Work task — Everything in the listing below should be written out again exactly, except the pictures.

Provided data —
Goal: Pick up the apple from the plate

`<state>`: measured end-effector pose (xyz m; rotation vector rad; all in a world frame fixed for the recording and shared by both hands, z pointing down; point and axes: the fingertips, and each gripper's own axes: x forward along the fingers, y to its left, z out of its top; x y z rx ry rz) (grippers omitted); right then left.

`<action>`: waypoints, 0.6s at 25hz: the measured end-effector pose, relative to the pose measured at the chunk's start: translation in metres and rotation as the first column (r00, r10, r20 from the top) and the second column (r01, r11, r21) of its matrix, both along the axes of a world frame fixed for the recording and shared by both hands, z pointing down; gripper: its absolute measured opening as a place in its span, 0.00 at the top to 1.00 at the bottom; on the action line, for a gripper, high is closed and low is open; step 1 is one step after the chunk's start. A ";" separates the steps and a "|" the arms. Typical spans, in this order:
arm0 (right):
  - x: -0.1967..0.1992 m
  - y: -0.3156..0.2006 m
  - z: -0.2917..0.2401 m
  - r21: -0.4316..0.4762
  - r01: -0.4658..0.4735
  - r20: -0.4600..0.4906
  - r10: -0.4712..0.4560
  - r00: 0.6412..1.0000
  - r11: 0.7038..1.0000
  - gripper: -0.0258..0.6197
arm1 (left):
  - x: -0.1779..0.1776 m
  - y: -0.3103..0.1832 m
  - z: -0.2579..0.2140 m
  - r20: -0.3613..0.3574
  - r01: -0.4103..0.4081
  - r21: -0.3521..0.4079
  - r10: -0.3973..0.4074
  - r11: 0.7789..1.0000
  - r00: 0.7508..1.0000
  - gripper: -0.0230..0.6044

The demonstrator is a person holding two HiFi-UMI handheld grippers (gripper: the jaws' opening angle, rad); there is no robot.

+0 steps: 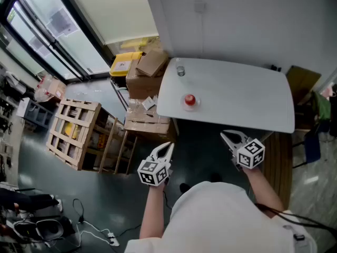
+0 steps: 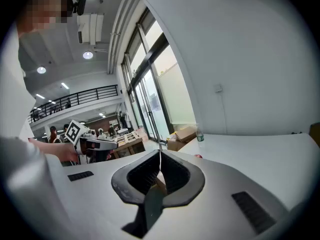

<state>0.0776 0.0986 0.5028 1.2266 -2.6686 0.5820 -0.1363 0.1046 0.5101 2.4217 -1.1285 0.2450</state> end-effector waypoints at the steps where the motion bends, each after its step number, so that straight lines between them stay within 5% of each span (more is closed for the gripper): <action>1: 0.000 -0.001 0.000 -0.001 0.001 -0.001 -0.001 1.000 1.000 0.90 | 0.000 -0.001 0.001 0.001 0.000 -0.001 0.000 1.000 1.000 0.96; 15: 0.000 -0.005 0.000 -0.014 0.033 0.014 -0.033 0.999 0.999 0.90 | 0.007 -0.002 0.003 0.013 0.009 -0.015 -0.009 1.000 1.000 0.96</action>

Solution —
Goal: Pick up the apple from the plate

`<state>`: measured end-effector pose (xyz m; rotation vector rad; all in a world frame fixed for the recording and shared by both hands, z pointing down; point and axes: the fingertips, and each gripper's own axes: x forward along the fingers, y to its left, z out of its top; x y z rx ry rz) (grippers omitted); right then left.

`<action>`: waypoints, 0.6s at 25hz: the measured end-effector pose, relative to the pose measured at the chunk's start: translation in metres and rotation as the first column (r00, r10, r20 from the top) and the second column (r01, r11, r21) of its matrix, both along the axes of a world frame fixed for the recording and shared by both hands, z pointing down; gripper: its absolute measured opening as a place in its span, 0.00 at the top to 1.00 at the bottom; on the action line, for a gripper, high is closed and low is open; step 1 is one step after the chunk's start. A ";" separates the steps and a "|" the arms. Typical spans, in this order:
arm0 (right):
  - x: -0.1967..0.1992 m
  - y: -0.3156..0.2006 m
  - z: -0.2917..0.2401 m
  - r21: -0.4316..0.4762
  - r01: -0.4658..0.4735
  - r20: -0.4600..0.4906
  - r10: -0.4712..0.4560
  - r00: 0.6412..1.0000
  - r11: 0.7038..1.0000
  - gripper: -0.0258..0.6197
arm1 (left):
  - x: -0.1779..0.1776 m
  - y: -0.3103..0.1832 m
  - z: -0.2579..0.2140 m
  - r20: -0.3613..0.3574
  - r01: -0.4103..0.4081
  - r21: -0.3521..0.4079
  - r10: -0.3973..0.4074
  - r11: 0.7789..1.0000
  - r00: 0.7508..1.0000
  - gripper: -0.0230..0.6044

The demonstrator is a person holding two HiFi-UMI handheld grippers (gripper: the jaws' opening angle, rad); there is no robot.

+0 steps: 
+0 steps: 

<state>0.0776 0.0986 0.5028 1.2266 -2.6686 0.5820 -0.1363 0.1046 0.5101 2.4217 -1.1285 0.2450</state> end-effector waypoints at the steps where the motion bends, each after its step number, so that straight lines between them stay within 5% of each span (more is closed for the gripper): <action>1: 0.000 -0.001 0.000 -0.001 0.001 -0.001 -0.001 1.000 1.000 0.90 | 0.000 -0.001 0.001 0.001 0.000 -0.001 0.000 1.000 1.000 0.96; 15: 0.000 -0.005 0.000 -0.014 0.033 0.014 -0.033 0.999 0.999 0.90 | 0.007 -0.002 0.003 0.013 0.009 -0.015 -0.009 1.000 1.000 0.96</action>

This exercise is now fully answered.